Nascida em Ottawa, no Canadá, em 1939 e ativa intelectual e politicamente aos 78 anos, Atwood é autora de O Conto da Aia (1985), em suas próprias palavras, seu livro "com mais probabilidade de ser incluído nas listas bibliográficas de cursos acadêmicos". Esse é também o romance que deu origem a The Handmaid’s Tale, série produzida pelo serviço de vídeo por demanda Hulu e que foi uma das grandes premiadas na noite de domingo no Globo de Ouro (melhor série dramática e melhor atriz em drama para sua protagonista Elisabeth Moss).
A série, que mostra um futuro distópico em que a liberdade das mulheres foi abolida e será exibida a partir de março no canal por assinatura Paramount, foi sucesso de crítica e transcendeu da categoria do fantástico especulativo para uma possível alegoria do presente após a eleição de Donald Trump, um candidato eleito com um ativo discurso contra minorias. Em marchas de mulheres contra as primeiras medidas de Trump, algumas carregavam cartazes com os dizeres “Façam Margaret Atwood virar ficção de novo”.
Criadora de interesses multifacetados
Atwood é uma autora com um domínio sóbrio e seguro da linguagem, mas que não se confunde com prosa hermética. Talvez a chave para entender por que seus livros agora estão sendo considerados visionários é seu interesse onívoro no ontem, no hoje e no amanhã, expresso em três grandes temáticas que cruzam o conjunto de sua obra. A reconstrução do passado se dá em romances históricos como Vulgo Grace (de 1996, também adaptado recentemente para uma minissérie pela Netflix).
As interrogações de cunho feminista sobre a estrutura patriarcal presente na sociedade permeiam toda sua obra, mas dão as caras com mais força em seus primeiros romances, como A Mulher Comestível (1969) e Madame Oráculo (1976). E o futuro é um tema que Atwood, onívora leitora sem preconceitos de obras que vão de faroeste e policial à ficção científica, tratou em romances distópicos especulativos como o próprio Conto da Aia ou como na trilogia pós-apocalíptica ambiental iniciada com Oryx e Crake (2003).

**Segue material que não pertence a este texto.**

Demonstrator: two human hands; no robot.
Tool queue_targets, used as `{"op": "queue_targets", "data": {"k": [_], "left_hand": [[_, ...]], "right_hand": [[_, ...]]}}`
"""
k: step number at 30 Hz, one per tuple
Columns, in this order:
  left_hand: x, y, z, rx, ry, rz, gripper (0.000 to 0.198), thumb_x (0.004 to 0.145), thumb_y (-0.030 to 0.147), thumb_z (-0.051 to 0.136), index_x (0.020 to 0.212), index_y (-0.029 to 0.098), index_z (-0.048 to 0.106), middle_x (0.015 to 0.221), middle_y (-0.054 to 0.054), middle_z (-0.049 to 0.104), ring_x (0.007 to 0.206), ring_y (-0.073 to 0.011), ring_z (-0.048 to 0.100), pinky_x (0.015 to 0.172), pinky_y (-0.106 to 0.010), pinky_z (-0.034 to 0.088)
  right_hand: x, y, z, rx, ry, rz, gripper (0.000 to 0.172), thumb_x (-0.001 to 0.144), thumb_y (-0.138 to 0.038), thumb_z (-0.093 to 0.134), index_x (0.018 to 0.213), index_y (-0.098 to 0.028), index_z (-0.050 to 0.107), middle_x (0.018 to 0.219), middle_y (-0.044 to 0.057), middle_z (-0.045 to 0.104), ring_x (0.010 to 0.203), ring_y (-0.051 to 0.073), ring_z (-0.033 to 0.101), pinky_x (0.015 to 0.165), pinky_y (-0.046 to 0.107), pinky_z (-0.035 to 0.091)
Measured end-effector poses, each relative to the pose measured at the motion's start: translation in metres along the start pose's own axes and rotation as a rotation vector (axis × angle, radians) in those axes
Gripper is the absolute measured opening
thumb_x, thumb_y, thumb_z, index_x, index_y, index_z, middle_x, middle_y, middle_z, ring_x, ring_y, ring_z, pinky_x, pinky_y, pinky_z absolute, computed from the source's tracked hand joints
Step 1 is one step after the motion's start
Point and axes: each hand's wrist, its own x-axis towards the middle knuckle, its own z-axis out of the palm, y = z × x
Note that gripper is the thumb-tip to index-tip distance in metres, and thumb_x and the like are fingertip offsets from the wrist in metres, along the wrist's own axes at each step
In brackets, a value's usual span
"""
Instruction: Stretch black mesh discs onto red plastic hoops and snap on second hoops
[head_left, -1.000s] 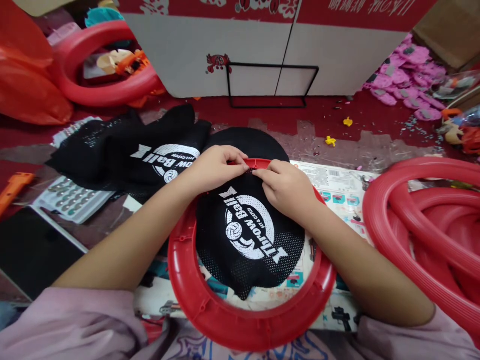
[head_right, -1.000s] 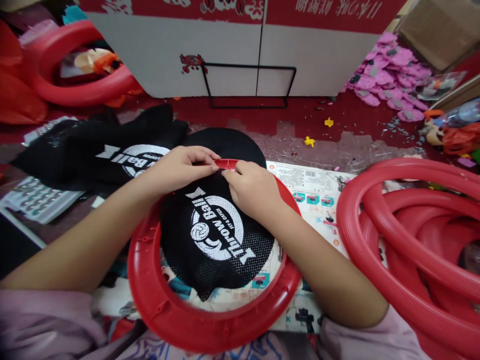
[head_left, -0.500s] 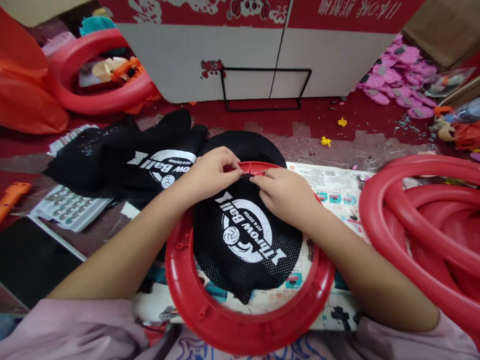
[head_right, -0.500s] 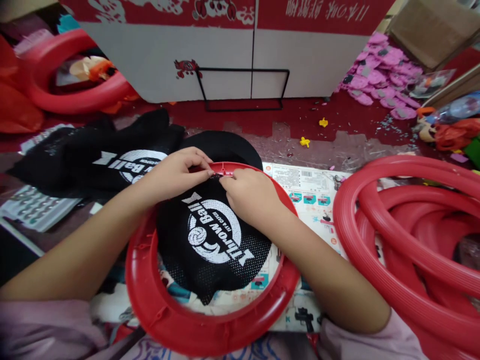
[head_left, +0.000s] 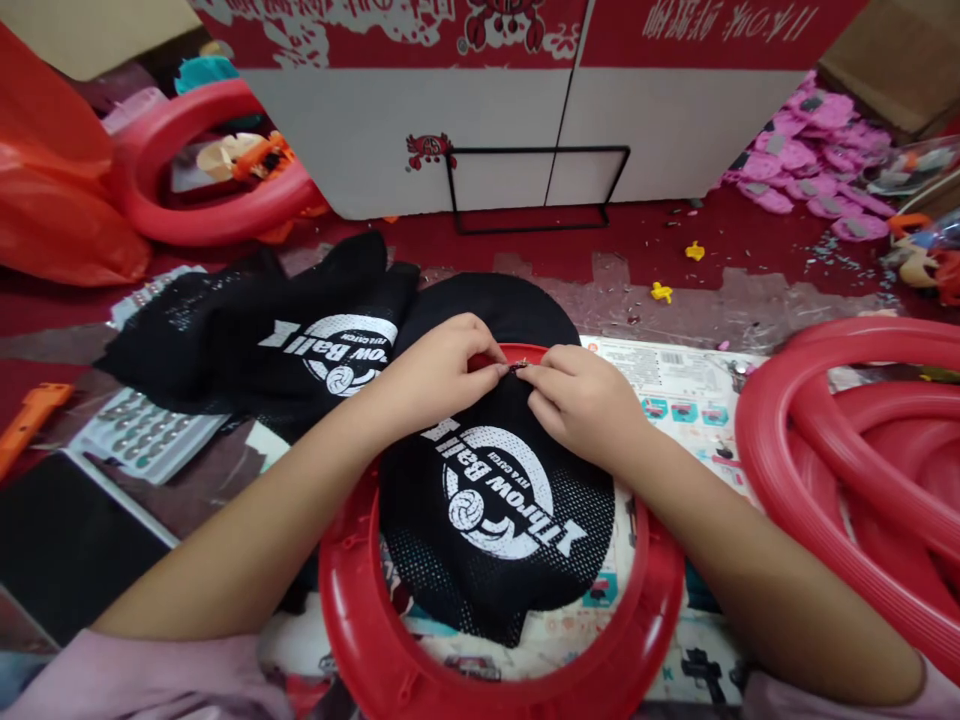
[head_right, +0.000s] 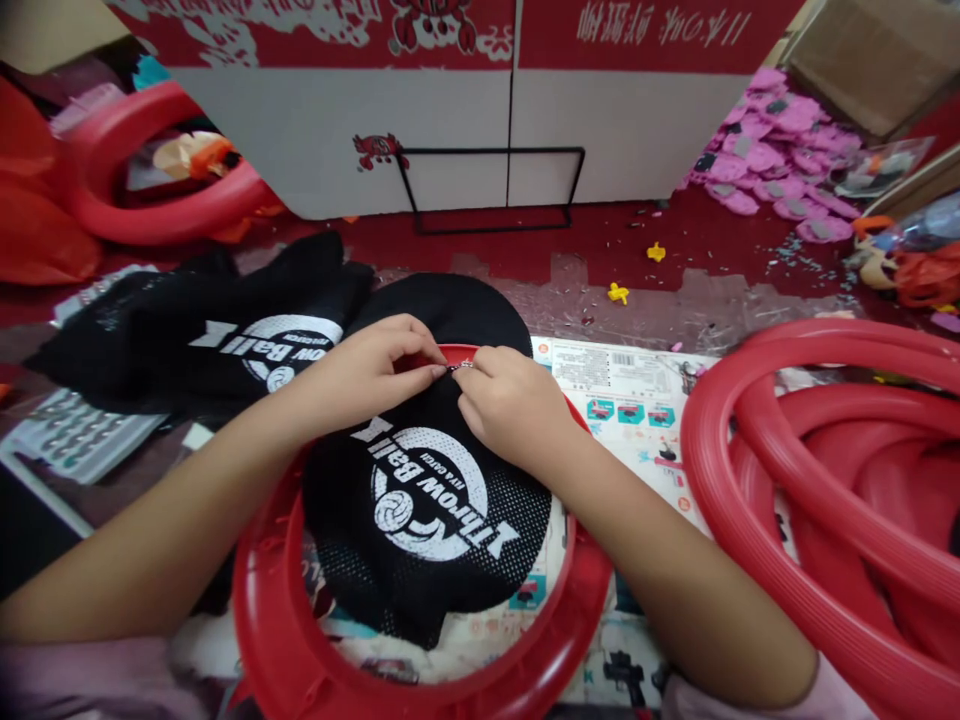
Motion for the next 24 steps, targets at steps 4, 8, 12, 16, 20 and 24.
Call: {"op": "queue_targets", "data": {"k": [4, 8, 12, 16, 20, 24], "left_hand": [[0.001, -0.001, 0.0, -0.034, -0.012, -0.014, 0.017, 0.081, 0.028, 0.055, 0.073, 0.016, 0.065, 0.087, -0.004, 0.06, 0.082, -0.0172, 0.058, 0.077, -0.031, 0.047], [0.002, -0.002, 0.002, -0.058, 0.005, -0.015, 0.017, 0.08, 0.025, 0.053, 0.071, 0.017, 0.064, 0.086, -0.004, 0.061, 0.08, -0.0165, 0.058, 0.076, -0.031, 0.046], [0.002, -0.004, 0.004, -0.069, 0.034, -0.016, 0.018, 0.08, 0.025, 0.053, 0.067, 0.016, 0.062, 0.083, -0.003, 0.06, 0.079, -0.0161, 0.058, 0.074, -0.03, 0.045], [0.001, -0.004, 0.007, -0.064, 0.052, -0.029, 0.02, 0.081, 0.026, 0.053, 0.066, 0.016, 0.06, 0.081, -0.003, 0.059, 0.077, -0.016, 0.057, 0.073, -0.031, 0.045], [0.001, -0.003, 0.01, -0.039, 0.078, -0.043, 0.02, 0.08, 0.025, 0.054, 0.064, 0.016, 0.058, 0.078, -0.003, 0.057, 0.075, -0.0155, 0.056, 0.071, -0.03, 0.044], [0.001, -0.002, 0.01, -0.025, 0.098, -0.044, 0.018, 0.078, 0.023, 0.054, 0.062, 0.016, 0.058, 0.076, -0.003, 0.057, 0.074, -0.0154, 0.055, 0.07, -0.03, 0.044]], "right_hand": [[-0.001, 0.001, 0.001, -0.006, 0.015, 0.001, 0.031, 0.088, -0.015, 0.042, 0.088, -0.013, 0.073, 0.074, 0.008, 0.061, 0.071, 0.019, 0.052, 0.066, 0.03, 0.041], [-0.001, 0.0, 0.002, -0.013, 0.039, 0.001, 0.031, 0.088, -0.015, 0.042, 0.089, -0.012, 0.073, 0.073, 0.008, 0.061, 0.069, 0.018, 0.051, 0.065, 0.03, 0.04], [-0.001, 0.001, 0.003, -0.009, 0.05, -0.004, 0.03, 0.087, -0.014, 0.043, 0.09, -0.012, 0.073, 0.073, 0.008, 0.061, 0.069, 0.019, 0.051, 0.064, 0.03, 0.04], [-0.001, 0.001, 0.003, -0.015, 0.041, 0.006, 0.03, 0.087, -0.015, 0.042, 0.089, -0.013, 0.073, 0.073, 0.008, 0.061, 0.069, 0.019, 0.051, 0.064, 0.031, 0.039], [0.0, 0.0, 0.003, -0.04, -0.001, 0.028, 0.032, 0.088, -0.016, 0.042, 0.092, -0.012, 0.073, 0.074, 0.009, 0.062, 0.07, 0.021, 0.052, 0.063, 0.031, 0.038], [0.002, -0.003, 0.0, -0.099, -0.092, 0.058, 0.033, 0.088, -0.016, 0.041, 0.095, -0.012, 0.072, 0.076, 0.01, 0.063, 0.071, 0.022, 0.053, 0.063, 0.032, 0.036]]}}
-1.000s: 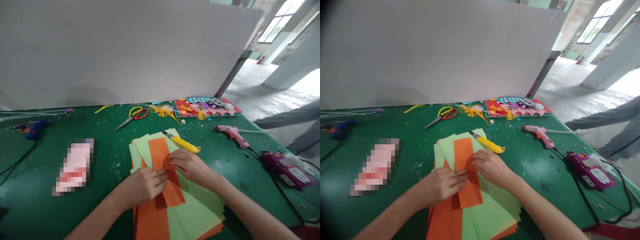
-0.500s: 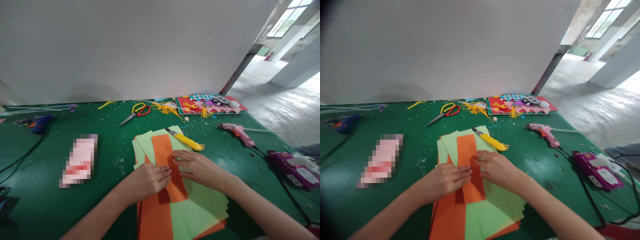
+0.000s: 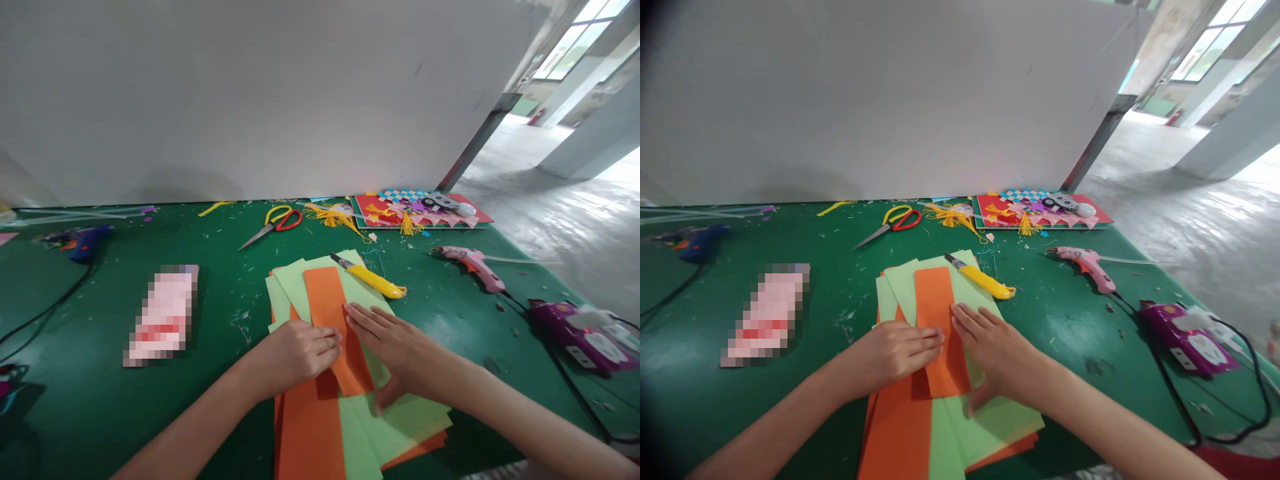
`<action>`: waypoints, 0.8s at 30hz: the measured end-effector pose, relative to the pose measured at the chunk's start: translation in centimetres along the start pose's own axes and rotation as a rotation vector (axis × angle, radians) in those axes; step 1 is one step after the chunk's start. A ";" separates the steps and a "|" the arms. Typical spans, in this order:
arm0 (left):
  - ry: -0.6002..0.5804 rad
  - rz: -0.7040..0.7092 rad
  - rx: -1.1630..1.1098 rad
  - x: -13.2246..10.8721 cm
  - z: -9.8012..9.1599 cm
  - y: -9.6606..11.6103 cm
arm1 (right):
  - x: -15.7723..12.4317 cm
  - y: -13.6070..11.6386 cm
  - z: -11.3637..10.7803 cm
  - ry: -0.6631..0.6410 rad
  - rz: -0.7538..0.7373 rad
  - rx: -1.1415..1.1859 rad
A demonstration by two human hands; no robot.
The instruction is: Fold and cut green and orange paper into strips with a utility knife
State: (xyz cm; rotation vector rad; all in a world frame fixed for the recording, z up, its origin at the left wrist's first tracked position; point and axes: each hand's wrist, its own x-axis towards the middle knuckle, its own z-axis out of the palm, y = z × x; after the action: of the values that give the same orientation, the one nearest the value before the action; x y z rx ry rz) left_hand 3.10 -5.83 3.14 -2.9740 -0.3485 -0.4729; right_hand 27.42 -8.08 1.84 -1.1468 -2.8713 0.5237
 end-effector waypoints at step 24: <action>0.645 -0.852 -0.540 0.0 -1.6 0.9 | 2.3 -2.1 -5.8 0.609 -0.010 0.536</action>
State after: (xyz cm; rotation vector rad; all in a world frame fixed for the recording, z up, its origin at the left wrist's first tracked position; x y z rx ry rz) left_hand 2.88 -6.93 4.58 -2.7070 -1.5997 -1.7692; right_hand 25.04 -6.17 7.74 -0.9755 -2.0492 0.7274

A curiosidade e a versatilidade de Atwood como criadora são amplas. Ela já publicou umas seis dezenas de livros, entre poesias, contos, romances, ensaios luminosos e inteligentes, resenhas generosas (não avalia livros dos quais não gosta), mas também já se dedicou a libretos de óperas e roteiros para histórias em quadrinhos. Também não se sente confortável com rótulos por demais estritos. Ela escreve ficção especulativa filiada à melhor tradição do gênero, mas não define seus livros como "ficção científica" porque não fala muito de ciência, e sim projeta o presente e o passado no futuro (em O Conto da Aia, não inventou nenhuma punição às mulheres de sua história, todas são restrições reais aplicadas em diversas sociedades ao longo da história).